- [Task details]: Would you output the listing exactly, with every image omitted?
....
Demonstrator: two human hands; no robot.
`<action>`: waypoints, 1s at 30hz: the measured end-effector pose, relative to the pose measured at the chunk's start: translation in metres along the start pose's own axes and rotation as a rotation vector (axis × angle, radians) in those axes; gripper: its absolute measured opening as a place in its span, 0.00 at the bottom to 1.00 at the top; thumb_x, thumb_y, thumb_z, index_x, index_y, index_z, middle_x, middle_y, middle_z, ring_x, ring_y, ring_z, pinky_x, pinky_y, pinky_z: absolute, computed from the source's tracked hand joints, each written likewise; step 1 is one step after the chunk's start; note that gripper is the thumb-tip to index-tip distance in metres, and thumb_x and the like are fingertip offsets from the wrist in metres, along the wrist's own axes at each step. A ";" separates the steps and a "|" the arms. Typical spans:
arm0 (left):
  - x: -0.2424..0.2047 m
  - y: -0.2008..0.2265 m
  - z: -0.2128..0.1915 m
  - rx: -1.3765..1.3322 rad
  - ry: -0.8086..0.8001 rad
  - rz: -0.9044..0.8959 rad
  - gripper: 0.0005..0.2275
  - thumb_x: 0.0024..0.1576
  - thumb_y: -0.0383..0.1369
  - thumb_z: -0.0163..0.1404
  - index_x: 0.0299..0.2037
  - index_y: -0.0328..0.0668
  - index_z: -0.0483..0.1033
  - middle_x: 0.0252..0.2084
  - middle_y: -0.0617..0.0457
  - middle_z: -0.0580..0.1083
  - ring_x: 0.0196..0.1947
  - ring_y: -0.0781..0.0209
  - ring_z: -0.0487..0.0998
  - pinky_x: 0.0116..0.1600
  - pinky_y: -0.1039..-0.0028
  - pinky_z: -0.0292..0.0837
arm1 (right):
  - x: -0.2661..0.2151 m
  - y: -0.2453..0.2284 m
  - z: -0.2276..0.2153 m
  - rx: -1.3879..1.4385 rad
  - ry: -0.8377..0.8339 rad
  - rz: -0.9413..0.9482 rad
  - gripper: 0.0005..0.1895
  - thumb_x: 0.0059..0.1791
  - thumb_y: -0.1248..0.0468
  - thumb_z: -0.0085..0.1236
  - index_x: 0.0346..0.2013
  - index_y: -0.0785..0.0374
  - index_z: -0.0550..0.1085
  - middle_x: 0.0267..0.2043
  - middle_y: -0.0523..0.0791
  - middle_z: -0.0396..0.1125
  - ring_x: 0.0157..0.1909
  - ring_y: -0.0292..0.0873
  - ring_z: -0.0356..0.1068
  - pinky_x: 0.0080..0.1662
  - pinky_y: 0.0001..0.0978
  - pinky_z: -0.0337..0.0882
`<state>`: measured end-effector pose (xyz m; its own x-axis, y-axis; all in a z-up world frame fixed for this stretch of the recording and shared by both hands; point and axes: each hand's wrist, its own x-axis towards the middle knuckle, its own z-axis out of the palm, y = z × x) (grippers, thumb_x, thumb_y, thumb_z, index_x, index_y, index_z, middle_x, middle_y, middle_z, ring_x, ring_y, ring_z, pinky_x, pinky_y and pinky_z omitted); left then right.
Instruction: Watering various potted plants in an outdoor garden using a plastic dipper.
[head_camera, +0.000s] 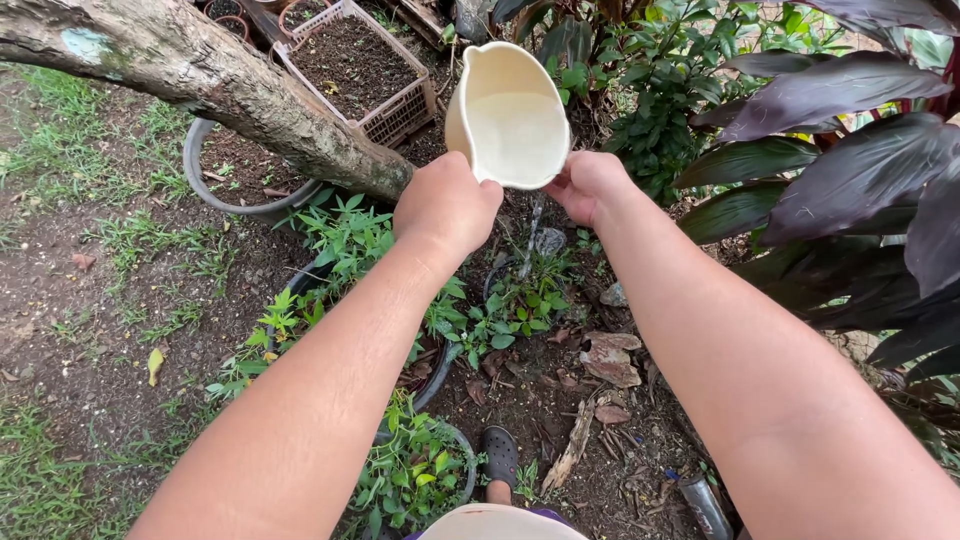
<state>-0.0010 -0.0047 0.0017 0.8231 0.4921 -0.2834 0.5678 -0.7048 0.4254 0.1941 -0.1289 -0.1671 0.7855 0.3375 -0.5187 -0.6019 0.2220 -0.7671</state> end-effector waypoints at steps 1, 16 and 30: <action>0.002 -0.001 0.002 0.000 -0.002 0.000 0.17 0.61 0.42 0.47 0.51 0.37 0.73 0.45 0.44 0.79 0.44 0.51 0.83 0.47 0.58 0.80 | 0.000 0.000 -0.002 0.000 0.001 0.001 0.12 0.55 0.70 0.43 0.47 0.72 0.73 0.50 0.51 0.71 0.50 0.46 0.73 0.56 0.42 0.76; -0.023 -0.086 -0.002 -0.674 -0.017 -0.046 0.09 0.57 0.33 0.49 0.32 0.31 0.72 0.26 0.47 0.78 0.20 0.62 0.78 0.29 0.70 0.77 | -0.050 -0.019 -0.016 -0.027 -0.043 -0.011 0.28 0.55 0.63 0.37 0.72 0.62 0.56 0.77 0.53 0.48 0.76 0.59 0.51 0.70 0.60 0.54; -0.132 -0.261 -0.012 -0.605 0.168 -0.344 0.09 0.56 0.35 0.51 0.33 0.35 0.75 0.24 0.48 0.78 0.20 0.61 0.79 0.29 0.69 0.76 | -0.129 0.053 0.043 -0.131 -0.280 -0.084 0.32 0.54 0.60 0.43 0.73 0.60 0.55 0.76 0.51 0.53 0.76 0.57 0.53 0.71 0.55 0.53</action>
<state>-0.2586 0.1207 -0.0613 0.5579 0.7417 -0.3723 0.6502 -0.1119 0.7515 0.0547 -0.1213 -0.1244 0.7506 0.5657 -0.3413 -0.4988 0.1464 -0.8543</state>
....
- [Response box]:
Demonstrator: two human hands; no robot.
`<action>`: waypoints, 1s at 30hz: the measured end-effector pose, relative to the pose measured at the chunk's start: translation in metres along the start pose's own axes and rotation as a rotation vector (axis × angle, radians) in those axes; gripper: its absolute measured opening as a place in its span, 0.00 at the bottom to 1.00 at the top; thumb_x, thumb_y, thumb_z, index_x, index_y, index_z, middle_x, middle_y, middle_z, ring_x, ring_y, ring_z, pinky_x, pinky_y, pinky_z: absolute, computed from the source's tracked hand joints, each written likewise; step 1 is one step after the chunk's start; note that gripper is the thumb-tip to index-tip distance in metres, and thumb_x and the like are fingertip offsets from the wrist in metres, along the wrist's own axes at each step. A ";" separates the steps and a "|" the arms. Typical spans:
arm0 (left):
  - x: -0.2424..0.2047 m
  - y: -0.2008..0.2265 m
  - z: -0.2128..0.1915 m
  - rx: -1.3765..1.3322 rad
  - ry: -0.8086..0.8001 rad
  - rz: -0.9044..0.8959 rad
  - gripper: 0.0005..0.2275
  - thumb_x: 0.0024..0.1576
  - thumb_y: -0.0383..0.1369
  - thumb_z: -0.0163..0.1404
  - index_x: 0.0299..0.2037
  - index_y: -0.0328..0.0668
  - index_z: -0.0483..0.1033
  - middle_x: 0.0252..0.2084
  - middle_y: -0.0617..0.0457
  - middle_z: -0.0580..0.1083
  - ring_x: 0.0196..0.1947
  - ring_y: -0.0781..0.0209
  - ring_z: -0.0487..0.0998
  - pinky_x: 0.0116..0.1600
  - pinky_y: -0.1039..-0.0028
  - pinky_z: -0.0292..0.0837
arm1 (right):
  - x: -0.2661..0.2151 m
  - y: -0.2453..0.2284 m
  - z: -0.2276..0.2153 m
  - rx: -1.3879..1.4385 rad
  - ry: -0.8377..0.8339 rad
  - rz: -0.9413..0.9482 rad
  - gripper: 0.0005..0.1895
  - thumb_x: 0.0059..0.1791
  - thumb_y: -0.1248..0.0468
  - thumb_z: -0.0085..0.1236
  - index_x: 0.0346..0.2013
  - index_y: -0.0785..0.0374
  - index_z: -0.0550..0.1085
  - middle_x: 0.0267..0.2043
  - middle_y: -0.0523..0.0791
  - middle_z: -0.0396..0.1125
  - ring_x: 0.0157..0.1909
  - ring_y: -0.0292..0.0873
  - ring_z: -0.0356..0.1068
  - pinky_x: 0.0080..0.1662
  - pinky_y: 0.0001..0.0978
  - pinky_z: -0.0337..0.0882
`<state>`: measured end-effector pose (xyz m; its own x-axis, y-axis; all in a z-up world frame fixed for this stretch of the recording and shared by both hands; point and axes: each hand's wrist, its own x-axis towards the middle knuckle, its own z-axis out of the palm, y = z × x) (grippers, thumb_x, thumb_y, thumb_z, index_x, index_y, index_z, middle_x, middle_y, middle_z, ring_x, ring_y, ring_z, pinky_x, pinky_y and pinky_z omitted); left then right.
Instruction: Watering various potted plants in an outdoor garden using a plastic dipper.
[head_camera, +0.000s] 
<state>-0.0010 -0.0047 0.0017 0.8231 0.4921 -0.2834 0.5678 -0.7048 0.4254 0.1941 -0.1289 -0.1671 0.7855 0.3375 -0.5187 -0.6019 0.2220 -0.7671</state> end-effector waypoints at steps 1, 16 and 30: <action>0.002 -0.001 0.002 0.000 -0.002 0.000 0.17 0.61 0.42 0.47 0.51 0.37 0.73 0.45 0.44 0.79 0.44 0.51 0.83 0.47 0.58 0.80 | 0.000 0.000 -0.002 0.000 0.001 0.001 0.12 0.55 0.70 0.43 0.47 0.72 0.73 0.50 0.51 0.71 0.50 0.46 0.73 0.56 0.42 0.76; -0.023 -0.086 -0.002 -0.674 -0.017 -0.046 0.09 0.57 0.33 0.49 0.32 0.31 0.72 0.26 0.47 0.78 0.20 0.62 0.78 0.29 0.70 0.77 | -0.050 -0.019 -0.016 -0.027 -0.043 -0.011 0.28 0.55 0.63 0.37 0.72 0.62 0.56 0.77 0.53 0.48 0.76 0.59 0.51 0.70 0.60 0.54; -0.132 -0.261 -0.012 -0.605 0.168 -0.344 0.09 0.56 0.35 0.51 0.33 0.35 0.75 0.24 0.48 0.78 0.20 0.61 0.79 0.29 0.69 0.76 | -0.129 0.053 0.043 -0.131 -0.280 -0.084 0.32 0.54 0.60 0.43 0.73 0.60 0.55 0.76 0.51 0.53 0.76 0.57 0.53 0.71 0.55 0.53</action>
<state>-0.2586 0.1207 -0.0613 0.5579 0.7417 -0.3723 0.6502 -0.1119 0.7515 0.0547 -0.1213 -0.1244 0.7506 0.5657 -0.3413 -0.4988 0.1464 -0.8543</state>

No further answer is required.